On the flip side, from the perspective of the TVoIP services, a broader competitive market could impact the current trend to target these services a bit more on the youth and mobile-viewer side.  If you look at today’s lineups, you see the channels in TVoIP are a combination of the big-name networks and youth-favored networks.  Can that be sustained if everything is delivered on IP?  That could be a factor for some of these specially targeted networks.

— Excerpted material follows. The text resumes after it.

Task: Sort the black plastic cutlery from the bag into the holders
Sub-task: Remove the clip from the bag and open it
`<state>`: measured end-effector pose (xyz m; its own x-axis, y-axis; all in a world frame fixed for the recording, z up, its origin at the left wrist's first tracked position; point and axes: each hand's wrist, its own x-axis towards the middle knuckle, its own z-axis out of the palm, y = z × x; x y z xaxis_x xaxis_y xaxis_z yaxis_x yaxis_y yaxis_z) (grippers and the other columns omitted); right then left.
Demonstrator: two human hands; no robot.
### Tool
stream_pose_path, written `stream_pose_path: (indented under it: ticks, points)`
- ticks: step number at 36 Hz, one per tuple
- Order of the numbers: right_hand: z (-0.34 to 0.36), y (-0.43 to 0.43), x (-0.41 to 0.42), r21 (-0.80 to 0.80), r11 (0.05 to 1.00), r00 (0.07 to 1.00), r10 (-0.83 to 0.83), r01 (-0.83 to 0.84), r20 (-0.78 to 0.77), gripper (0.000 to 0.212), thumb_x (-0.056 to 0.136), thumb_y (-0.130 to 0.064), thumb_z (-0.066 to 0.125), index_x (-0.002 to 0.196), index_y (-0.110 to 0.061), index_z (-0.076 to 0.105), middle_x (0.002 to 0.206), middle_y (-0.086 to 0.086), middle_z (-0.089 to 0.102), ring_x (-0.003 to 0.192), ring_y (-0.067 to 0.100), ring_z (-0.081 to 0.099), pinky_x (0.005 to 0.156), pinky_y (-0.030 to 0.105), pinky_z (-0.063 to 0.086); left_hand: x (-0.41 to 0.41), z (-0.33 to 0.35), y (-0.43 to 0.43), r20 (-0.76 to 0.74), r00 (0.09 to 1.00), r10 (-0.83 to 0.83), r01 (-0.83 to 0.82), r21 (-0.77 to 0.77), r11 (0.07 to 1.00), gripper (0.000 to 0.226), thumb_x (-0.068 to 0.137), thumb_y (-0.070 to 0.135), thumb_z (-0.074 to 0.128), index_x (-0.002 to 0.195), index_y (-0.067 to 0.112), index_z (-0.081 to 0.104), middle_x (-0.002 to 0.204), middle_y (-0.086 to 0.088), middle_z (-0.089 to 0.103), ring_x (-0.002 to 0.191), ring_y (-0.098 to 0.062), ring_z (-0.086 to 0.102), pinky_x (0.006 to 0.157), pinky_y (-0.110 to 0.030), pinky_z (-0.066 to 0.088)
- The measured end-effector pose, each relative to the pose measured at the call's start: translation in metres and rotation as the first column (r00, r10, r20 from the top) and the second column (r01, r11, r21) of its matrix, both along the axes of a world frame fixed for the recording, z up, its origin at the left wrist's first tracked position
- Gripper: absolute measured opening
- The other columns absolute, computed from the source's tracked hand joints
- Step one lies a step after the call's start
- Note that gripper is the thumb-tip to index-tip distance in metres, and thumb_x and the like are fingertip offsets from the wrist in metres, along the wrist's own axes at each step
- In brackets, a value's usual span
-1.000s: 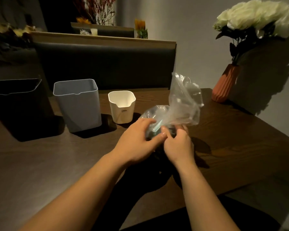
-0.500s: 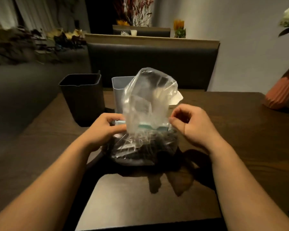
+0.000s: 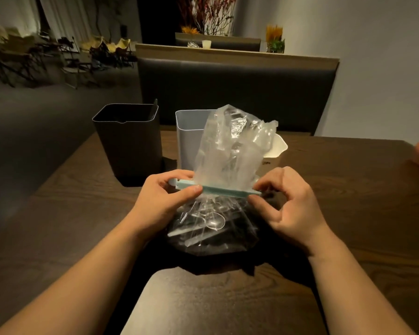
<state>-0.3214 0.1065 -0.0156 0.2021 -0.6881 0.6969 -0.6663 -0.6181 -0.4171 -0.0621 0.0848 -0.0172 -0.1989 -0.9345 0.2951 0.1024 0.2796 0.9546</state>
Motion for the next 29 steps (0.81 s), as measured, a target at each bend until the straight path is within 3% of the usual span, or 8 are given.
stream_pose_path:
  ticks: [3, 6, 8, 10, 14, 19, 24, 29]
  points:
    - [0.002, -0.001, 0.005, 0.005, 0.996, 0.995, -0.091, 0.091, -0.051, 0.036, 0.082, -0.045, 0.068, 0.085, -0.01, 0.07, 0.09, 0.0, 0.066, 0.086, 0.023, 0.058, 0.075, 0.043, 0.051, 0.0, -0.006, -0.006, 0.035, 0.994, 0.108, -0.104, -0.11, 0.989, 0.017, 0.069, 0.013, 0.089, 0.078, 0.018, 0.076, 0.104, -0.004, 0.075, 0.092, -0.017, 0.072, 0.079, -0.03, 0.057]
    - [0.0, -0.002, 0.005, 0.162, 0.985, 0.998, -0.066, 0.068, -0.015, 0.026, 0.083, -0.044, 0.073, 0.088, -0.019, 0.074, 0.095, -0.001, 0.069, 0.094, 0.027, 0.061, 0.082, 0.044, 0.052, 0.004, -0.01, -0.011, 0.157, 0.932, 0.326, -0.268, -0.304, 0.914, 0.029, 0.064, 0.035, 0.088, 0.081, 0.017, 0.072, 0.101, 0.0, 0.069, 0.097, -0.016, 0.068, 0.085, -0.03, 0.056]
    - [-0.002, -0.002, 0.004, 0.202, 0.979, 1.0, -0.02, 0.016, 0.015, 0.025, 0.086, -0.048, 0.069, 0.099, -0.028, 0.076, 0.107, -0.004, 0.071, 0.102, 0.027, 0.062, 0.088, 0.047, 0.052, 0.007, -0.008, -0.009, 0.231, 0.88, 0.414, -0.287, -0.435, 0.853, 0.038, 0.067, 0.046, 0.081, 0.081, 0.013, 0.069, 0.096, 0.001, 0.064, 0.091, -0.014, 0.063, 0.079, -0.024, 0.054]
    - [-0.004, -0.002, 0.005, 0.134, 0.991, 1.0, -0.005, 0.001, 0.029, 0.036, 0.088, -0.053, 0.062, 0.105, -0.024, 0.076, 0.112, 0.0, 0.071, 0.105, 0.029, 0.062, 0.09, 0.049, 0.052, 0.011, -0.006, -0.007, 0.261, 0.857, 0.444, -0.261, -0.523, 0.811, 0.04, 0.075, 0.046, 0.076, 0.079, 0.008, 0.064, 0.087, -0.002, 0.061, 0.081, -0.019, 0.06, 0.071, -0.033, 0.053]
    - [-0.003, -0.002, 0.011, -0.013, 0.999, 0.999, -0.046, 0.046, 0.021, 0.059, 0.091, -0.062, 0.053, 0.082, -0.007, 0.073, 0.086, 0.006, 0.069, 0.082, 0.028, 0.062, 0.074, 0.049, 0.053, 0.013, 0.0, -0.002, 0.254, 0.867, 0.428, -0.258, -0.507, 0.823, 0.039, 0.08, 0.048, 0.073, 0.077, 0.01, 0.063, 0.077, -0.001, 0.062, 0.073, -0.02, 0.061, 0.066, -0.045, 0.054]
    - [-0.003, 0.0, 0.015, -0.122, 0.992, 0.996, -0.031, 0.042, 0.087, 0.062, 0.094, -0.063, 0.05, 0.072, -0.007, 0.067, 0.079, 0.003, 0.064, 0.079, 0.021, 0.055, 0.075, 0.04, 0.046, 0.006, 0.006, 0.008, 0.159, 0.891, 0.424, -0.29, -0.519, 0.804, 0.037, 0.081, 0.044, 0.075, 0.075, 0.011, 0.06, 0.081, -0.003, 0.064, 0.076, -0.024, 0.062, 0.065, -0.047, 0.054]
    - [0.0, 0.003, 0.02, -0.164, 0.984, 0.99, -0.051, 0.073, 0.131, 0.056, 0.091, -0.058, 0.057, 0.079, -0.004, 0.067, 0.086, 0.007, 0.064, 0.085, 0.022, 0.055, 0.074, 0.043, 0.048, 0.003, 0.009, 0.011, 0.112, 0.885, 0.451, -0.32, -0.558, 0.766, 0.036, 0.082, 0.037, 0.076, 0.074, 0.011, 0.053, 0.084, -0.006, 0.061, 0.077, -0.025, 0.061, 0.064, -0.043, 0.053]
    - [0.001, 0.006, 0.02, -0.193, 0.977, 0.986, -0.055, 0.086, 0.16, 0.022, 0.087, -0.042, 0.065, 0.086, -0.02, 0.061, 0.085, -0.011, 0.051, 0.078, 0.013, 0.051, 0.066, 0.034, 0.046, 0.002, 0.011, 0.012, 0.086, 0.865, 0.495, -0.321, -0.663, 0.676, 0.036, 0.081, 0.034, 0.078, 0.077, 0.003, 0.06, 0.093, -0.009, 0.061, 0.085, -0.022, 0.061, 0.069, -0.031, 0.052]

From an equipment/infrastructure perspective, the 5G home broadband shift could be equally revolutionary.  You obviously need to push a lot of new fiber remotes out, you’ll need a lot of small-cell 5G RAN elements (pre-standard or not), and you’ll need a 5G home broadband antenna.  You won’t need a set-top box or in-home CATV cable, and since broadband routers in the home can typically handle even gigabit speeds, you probably don’t need new routers either.

At the edge, we could expect major changes.  As TVoIP gains traction, it’s sure to drive a need for deep caching and enhanced fiber connectivity to those deep caches.  It’s more challenging to deliver live TV than streaming something from a library;  too many viewing glitches force the provider to either run long and overlap the next show, or skip the areas of problem delivery and risk consumers missing something they think is important.  TVoIP also promotes ad targeting, which means more caching still and logic to quickly pick ads to match viewer profiles.

You could even link this to the thing I’ve been calling “contextual services”.  There’s no reason why people couldn’t share show links on social media, build conversational communities around them, and then have advertising that can provoke interest and even discussion.  You could factor in, per viewer, shopping profiles and even website activity.  All this adds up to smarter delivery, and If vendors and operators think this through, that could enhance and accelerate edge computing.

My model always said that TV and advertising was the earliest large-scale driver of carrier cloud, but things may be developing faster than I’d forecast they would.  That’s important, because while there are a lot of things that could be done with carrier cloud, most of them don’t return enough on investment in the near term to jumpstart deployment.  A driver like TVoIP could justify a lot of caching and ad selection logic near/at the edge, and that could preposition edge computing assets that other applications could leverage.  These could then deploy with less ROI pressure.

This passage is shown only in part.